§ **Work instruction**:
What is the number of lines in the material below that include the word "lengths"? Write that number and nothing more.

- - -

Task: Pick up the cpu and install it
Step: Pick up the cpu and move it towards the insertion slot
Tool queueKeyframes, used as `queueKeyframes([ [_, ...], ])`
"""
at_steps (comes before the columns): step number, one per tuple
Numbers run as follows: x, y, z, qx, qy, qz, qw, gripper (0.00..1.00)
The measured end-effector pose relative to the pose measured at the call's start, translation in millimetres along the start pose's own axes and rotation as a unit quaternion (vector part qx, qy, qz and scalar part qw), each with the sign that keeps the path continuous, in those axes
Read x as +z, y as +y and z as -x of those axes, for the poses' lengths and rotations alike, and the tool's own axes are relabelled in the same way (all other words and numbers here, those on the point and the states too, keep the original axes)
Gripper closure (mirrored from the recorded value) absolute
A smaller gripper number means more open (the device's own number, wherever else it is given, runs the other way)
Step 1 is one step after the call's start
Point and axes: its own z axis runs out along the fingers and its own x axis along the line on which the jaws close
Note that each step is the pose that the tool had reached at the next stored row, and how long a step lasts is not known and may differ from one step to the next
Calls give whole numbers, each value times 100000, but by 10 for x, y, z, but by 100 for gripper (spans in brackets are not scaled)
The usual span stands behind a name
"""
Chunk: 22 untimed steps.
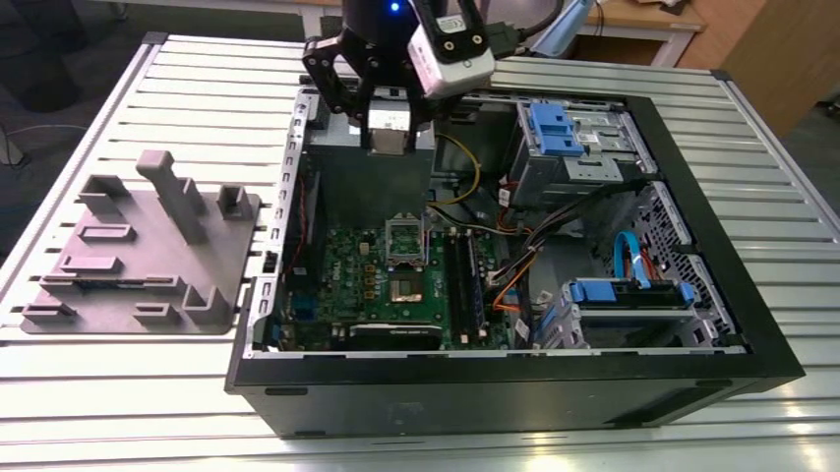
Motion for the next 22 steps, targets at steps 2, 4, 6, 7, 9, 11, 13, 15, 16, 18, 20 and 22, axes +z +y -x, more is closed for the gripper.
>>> queueKeyframes([
  [2,2,2,26,1,27,-2,100000,53],
  [4,4,4,56,-1,56,-4,100000,53],
  [6,5,6,89,2,93,-5,100000,53],
  [7,6,8,107,3,112,-7,100000,53],
  [9,8,10,139,4,145,-31,100000,53],
  [11,9,11,147,4,143,-50,100000,53],
  [13,9,11,148,12,144,-57,100000,53],
  [15,9,12,149,2,144,-59,100000,53],
  [16,9,12,149,6,144,-57,100000,53],
  [18,10,3,150,-3,147,-63,100000,53],
  [20,18,-8,150,5,137,-53,100000,53],
  [22,25,-22,151,0,143,-92,100000,53],
])
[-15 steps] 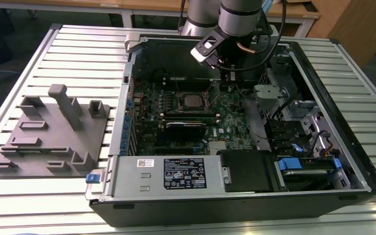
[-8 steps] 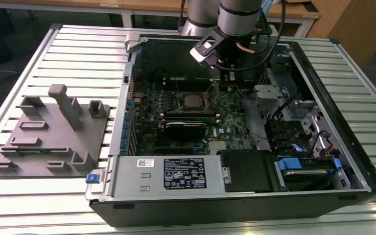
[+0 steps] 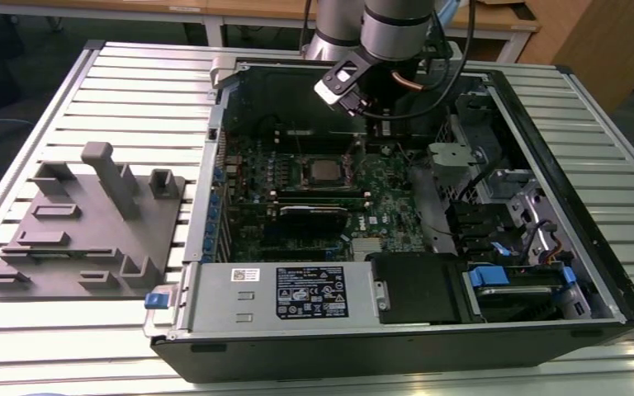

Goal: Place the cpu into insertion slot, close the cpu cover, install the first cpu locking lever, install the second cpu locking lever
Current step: 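Close the cpu cover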

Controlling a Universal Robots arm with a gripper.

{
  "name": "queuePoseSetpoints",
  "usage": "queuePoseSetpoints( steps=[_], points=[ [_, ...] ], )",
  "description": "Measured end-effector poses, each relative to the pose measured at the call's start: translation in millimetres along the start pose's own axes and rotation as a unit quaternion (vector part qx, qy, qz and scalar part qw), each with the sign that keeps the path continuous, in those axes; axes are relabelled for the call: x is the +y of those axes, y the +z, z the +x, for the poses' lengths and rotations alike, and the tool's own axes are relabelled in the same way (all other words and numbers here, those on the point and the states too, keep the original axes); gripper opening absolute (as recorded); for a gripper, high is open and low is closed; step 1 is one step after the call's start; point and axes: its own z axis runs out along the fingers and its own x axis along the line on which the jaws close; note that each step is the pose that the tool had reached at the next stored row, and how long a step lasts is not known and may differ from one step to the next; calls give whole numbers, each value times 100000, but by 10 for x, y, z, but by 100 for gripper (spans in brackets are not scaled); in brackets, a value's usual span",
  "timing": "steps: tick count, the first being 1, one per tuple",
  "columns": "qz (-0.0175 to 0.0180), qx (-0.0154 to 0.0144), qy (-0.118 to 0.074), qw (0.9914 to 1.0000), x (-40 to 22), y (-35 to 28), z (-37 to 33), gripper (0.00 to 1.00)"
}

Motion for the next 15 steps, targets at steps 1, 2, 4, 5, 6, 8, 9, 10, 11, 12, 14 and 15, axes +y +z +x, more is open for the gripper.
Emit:
queuePoseSetpoints(
  steps=[1, 2, 4, 5, 6, 8, 9, 10, 11, 12, 14, 15],
  points=[
    [-28, -1, 2, 100000, -17, -1, 0, 10],
    [-50, -5, 5, 100000, -34, -1, -1, 10],
    [-108, 3, 8, 100000, -71, -2, -2, 10],
    [-139, 5, 1, 100000, -89, -2, -2, 10],
    [-170, 9, -1, 100000, -110, -2, -2, 10],
    [-230, 7, 8, 100000, -151, -4, -3, 10],
    [-263, 8, 8, 100000, -169, -4, -3, 10],
    [-292, 7, 3, 100000, -188, -5, -4, 10],
    [-326, 12, 3, 99999, -206, -5, -4, 10],
    [-355, 12, 2, 99999, -223, -6, -5, 10],
    [-411, 16, 8, 99999, -254, -8, -6, 10],
    [-438, 19, 4, 99999, -268, -8, -6, 10]
  ],
)
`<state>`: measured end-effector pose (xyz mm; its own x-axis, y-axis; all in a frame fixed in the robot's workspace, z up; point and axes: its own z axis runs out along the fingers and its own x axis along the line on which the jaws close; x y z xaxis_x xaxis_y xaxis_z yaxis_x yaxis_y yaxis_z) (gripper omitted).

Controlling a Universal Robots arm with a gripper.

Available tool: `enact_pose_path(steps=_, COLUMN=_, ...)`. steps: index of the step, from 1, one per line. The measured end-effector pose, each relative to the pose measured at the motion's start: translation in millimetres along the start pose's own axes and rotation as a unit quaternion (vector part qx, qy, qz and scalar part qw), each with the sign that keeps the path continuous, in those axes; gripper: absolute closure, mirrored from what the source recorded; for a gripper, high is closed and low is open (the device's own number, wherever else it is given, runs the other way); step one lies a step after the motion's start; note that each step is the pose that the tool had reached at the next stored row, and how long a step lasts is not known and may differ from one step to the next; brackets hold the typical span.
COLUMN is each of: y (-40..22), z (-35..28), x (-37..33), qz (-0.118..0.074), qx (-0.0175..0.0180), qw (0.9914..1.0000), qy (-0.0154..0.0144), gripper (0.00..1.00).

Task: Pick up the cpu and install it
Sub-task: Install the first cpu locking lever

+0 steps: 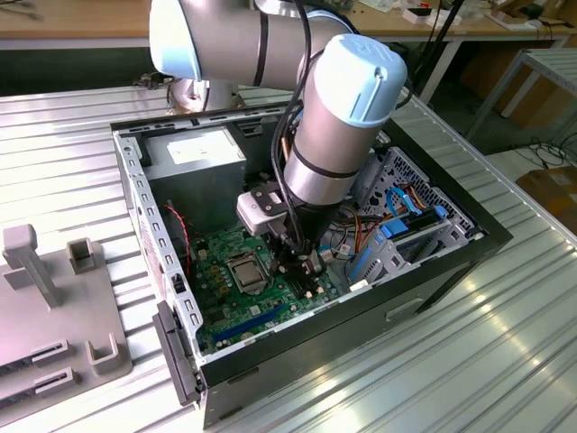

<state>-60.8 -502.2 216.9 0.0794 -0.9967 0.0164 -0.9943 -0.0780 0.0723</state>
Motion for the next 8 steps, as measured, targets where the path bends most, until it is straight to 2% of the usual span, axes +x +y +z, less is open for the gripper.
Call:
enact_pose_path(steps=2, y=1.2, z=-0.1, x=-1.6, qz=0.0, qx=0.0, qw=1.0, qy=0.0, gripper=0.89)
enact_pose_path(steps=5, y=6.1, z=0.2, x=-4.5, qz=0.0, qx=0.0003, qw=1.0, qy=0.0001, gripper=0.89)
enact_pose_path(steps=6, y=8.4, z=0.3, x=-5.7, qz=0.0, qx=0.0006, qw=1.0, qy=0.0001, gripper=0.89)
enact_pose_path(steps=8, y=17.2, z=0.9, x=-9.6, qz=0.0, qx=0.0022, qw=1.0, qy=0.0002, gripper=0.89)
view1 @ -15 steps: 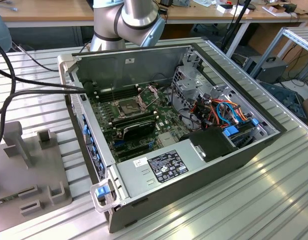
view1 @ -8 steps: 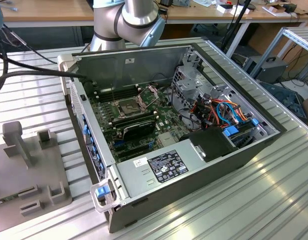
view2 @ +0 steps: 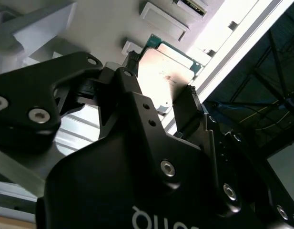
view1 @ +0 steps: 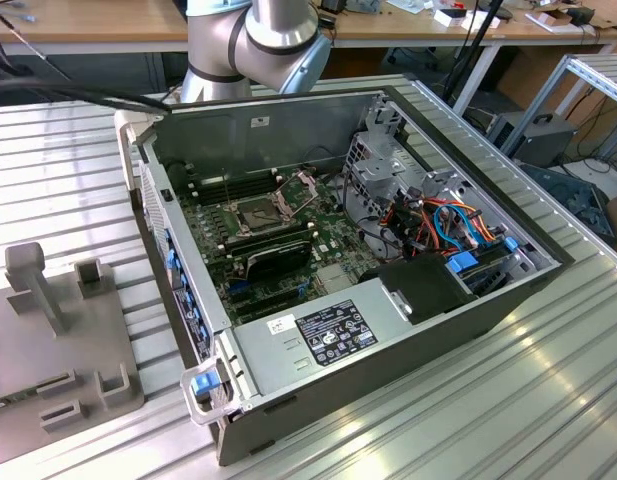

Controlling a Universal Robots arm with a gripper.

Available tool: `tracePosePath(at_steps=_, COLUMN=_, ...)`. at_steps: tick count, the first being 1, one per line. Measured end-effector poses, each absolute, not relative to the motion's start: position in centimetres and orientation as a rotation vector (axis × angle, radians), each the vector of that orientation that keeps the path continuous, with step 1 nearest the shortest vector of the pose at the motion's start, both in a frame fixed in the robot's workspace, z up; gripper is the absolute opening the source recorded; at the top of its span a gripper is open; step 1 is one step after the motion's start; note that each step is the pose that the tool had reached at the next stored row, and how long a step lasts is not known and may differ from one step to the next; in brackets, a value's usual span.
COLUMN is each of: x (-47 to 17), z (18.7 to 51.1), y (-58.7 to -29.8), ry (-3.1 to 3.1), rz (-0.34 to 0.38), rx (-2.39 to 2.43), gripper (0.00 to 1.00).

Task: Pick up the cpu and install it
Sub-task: 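Pick up the cpu and move it towards the insertion slot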

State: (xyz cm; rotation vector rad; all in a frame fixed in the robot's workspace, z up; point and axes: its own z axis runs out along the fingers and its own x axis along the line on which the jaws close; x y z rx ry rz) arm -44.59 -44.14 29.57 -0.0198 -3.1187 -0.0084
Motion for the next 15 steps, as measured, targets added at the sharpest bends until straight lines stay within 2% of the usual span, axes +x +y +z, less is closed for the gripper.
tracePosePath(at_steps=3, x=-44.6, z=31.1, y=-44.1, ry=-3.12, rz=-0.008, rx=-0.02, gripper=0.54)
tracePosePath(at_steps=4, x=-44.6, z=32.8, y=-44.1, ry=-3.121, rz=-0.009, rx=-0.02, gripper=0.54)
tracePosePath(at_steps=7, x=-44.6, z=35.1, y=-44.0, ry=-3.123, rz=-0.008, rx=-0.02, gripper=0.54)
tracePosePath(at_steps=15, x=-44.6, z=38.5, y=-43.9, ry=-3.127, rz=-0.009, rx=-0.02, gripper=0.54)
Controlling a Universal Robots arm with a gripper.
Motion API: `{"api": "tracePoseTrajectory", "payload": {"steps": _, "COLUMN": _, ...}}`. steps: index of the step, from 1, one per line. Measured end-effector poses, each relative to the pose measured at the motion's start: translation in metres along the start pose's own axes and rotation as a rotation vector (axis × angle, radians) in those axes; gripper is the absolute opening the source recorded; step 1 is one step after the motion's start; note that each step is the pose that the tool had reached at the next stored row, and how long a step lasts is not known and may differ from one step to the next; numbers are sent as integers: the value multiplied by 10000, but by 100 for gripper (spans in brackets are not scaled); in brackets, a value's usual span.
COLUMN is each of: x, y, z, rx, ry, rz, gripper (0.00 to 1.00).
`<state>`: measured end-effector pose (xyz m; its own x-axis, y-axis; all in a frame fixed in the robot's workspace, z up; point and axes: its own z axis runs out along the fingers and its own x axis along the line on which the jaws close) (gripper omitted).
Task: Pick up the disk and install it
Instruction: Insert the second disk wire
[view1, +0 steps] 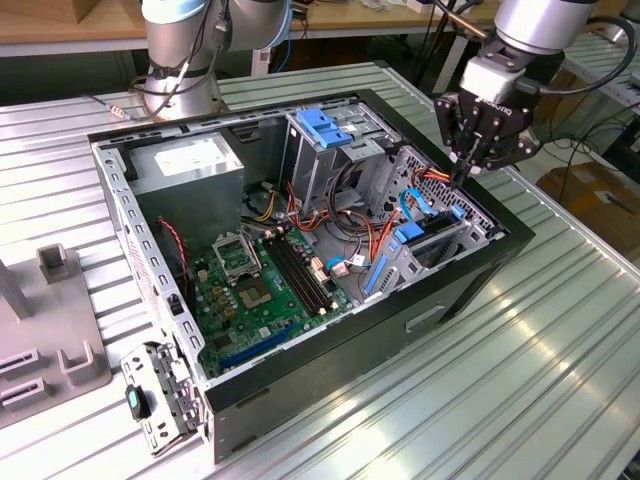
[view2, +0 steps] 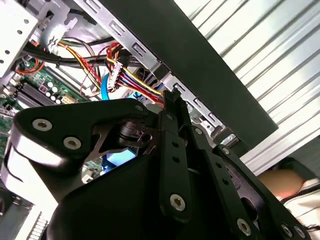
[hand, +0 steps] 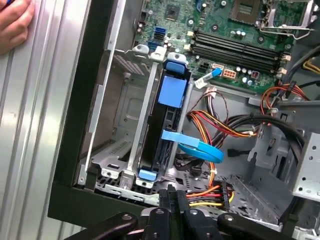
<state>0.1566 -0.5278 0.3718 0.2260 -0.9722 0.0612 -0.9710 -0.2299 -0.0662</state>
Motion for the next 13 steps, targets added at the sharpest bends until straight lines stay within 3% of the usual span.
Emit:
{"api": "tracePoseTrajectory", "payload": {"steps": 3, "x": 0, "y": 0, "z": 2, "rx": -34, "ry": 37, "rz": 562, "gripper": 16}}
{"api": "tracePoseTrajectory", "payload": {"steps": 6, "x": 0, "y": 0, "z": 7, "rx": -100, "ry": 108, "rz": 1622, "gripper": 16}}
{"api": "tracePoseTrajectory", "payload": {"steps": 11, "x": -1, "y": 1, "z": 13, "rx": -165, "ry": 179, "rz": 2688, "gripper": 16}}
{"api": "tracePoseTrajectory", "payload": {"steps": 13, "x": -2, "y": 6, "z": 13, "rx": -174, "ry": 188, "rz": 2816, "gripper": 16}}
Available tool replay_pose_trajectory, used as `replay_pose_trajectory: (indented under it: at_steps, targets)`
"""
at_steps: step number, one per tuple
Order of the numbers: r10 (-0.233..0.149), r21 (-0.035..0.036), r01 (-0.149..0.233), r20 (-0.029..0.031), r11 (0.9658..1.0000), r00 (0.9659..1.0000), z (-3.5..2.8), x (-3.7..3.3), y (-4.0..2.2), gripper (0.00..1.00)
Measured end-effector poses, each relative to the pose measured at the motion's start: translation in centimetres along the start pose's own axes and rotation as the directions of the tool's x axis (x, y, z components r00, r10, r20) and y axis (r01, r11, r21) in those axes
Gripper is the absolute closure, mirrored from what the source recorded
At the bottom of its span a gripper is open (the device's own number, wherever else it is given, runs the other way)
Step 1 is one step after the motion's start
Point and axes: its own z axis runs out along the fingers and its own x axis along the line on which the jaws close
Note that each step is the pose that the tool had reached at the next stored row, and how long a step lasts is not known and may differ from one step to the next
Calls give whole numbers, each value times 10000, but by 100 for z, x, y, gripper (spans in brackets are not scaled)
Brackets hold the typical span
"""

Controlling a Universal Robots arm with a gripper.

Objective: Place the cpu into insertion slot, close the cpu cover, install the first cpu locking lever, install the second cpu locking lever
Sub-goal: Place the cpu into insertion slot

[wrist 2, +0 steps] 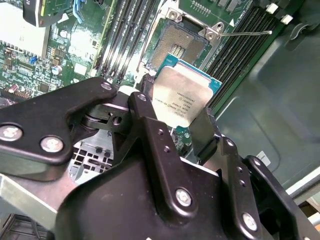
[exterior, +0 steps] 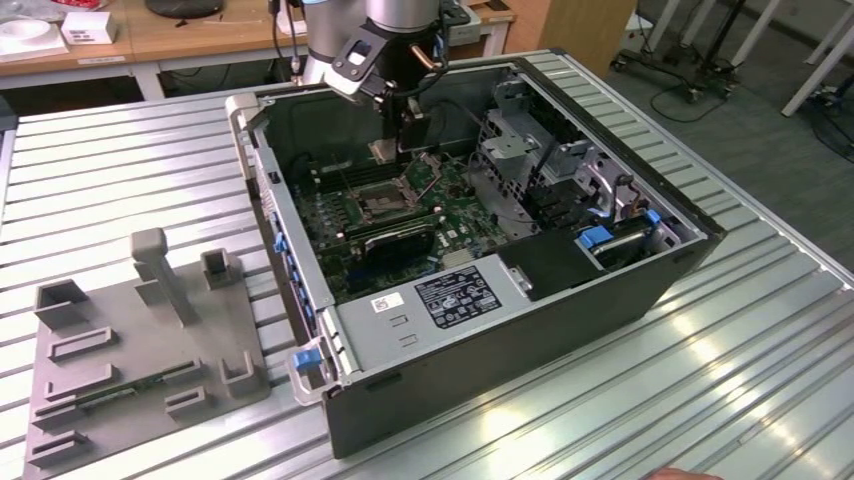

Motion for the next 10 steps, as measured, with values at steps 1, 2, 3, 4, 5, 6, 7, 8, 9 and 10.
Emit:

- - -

§ **Task solution**:
2